1943 April 7 Bolivia declares war on Germany, Japan, and Italy.[1]
1943 April 10 The British 8th Army enters Sfax, Tunisia.[1][3]
1943 April 13  Radio Berlin announces the discovery by Wehrmacht of mass graves of Poles purportedly killed by Soviets in the Katyn massacre.
1943 April 15 Finland officially rejects Soviet terms for peace.[3]
1943 April 15 Heavy RAF raid on Stuttgart.
1943 April 18 Admiral Isoroku Yamamoto, chief architect of Japanese naval strategy, is killed when his plane is shot down by American P38's over Bougainville. He was on an inspection tour.[1]
1943 April 18 The "Palm Sunday massacre": large numbers of German troop-transport aircraft are shot down before reaching Tunisia, where they were to pick up the isolated German troops.
1943 April 19 The Bermuda Conference takes place in Hamilton, Bermuda. U.K. and U.S. leaders discuss the plight of the European Jews.[1]
1943 April 19 The Warsaw Ghetto uprising: On the Eve of Passover, Jews resist German attempts to deport the Jewish community.[1][3]
1943 April 19 In occupied Belgium, partisans attack the a railway convoy transporting Belgian Jews to Auschwitz. It is the largest attack on a Holocaust train of the war and 236 Jews escape.
1943 April 26 The British finally take "Longstop Hill" in Tunisia, a key position on the breakout road to Tunis.
1943 April 28 Allies attempt to close the mid-Atlantic gap in the war against the U-boats with long-range bombers.
1943 April 30 Operation Mincemeat: Lt.

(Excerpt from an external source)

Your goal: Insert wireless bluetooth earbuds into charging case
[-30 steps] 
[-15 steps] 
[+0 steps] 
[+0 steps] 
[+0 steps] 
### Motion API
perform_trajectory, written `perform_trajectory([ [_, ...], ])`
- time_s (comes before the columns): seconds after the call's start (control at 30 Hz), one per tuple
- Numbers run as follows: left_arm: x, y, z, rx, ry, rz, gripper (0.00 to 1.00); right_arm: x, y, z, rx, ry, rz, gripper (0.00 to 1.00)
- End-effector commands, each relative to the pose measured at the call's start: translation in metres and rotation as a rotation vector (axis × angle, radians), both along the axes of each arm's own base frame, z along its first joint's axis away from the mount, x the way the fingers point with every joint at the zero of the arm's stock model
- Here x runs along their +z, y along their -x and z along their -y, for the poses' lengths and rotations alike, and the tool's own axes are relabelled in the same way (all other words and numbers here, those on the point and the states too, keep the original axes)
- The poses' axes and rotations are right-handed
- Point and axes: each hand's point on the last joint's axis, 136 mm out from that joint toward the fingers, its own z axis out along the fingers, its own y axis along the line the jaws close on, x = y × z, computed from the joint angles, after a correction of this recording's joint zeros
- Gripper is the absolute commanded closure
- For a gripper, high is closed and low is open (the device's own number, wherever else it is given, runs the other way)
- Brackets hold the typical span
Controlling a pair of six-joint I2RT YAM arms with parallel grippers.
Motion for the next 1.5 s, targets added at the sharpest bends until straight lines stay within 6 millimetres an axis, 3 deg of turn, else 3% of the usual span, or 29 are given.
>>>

Jewell's crew release a body bearing false documents near the Spanish coast. Later, the body washes up on the Spanish coast and is discovered by a local fisherman. They will go on to mislead the Germans about the site and timing of the Allied invasion of France.
1943 May 1 Allies close in on the cornered Germans in the Tunis area.
1943 May 2 Japanese aircraft again bomb Darwin, Australia.
1943 May 7 Tunis captured by British First Army. Meanwhile the Americans take Bizerte.
1943 May 9 The Japanese begin a three-day massacre of civilians; about 30,000 Chinese are killed in the Changjiao massacre.[1]
1943 May 11 American troops invade Attu Island in the Aleutian Islands in an attempt to expel occupying Japanese forces.[1][3]
1943 May 12 The Trident Conference begins in Washington, D.C. with Franklin D. Roosevelt and Winston Churchill taking part. The discussions are mostly on future strategy.[1][3]
1943 May 13 Remaining German Afrika Korps and Italian troops in North Africa surrender to Allied forces. The Allies take over 250,000 prisoners.[1][3]
1943 May 15 The French form a "Resistance Movement."
1943 May 16 The Warsaw Ghetto Uprising ends. The ghetto has been destroyed, with about 14,000 Jews killed and about another 40,000 sent to the death camps at Majdanek and Treblinka.[1][3][6]
1943 May 16 The Dambuster Raids are carried out by RAF 617 Squadron on two German dams, Mohne and Eder. The Ruhr war industries lose electrical power.[1][3]
1943 May 17  The Germans launch their fifth major offensive against Tito's partisans in Yugoslavia.[1][3]
1943 May 19 Winston Churchill addresses a joint session of the U.S. Congress. He praises the partnership of the two Allies.[3]
1943 May 22 Allies bomb Sicily and Sardinia, both possible landing sites.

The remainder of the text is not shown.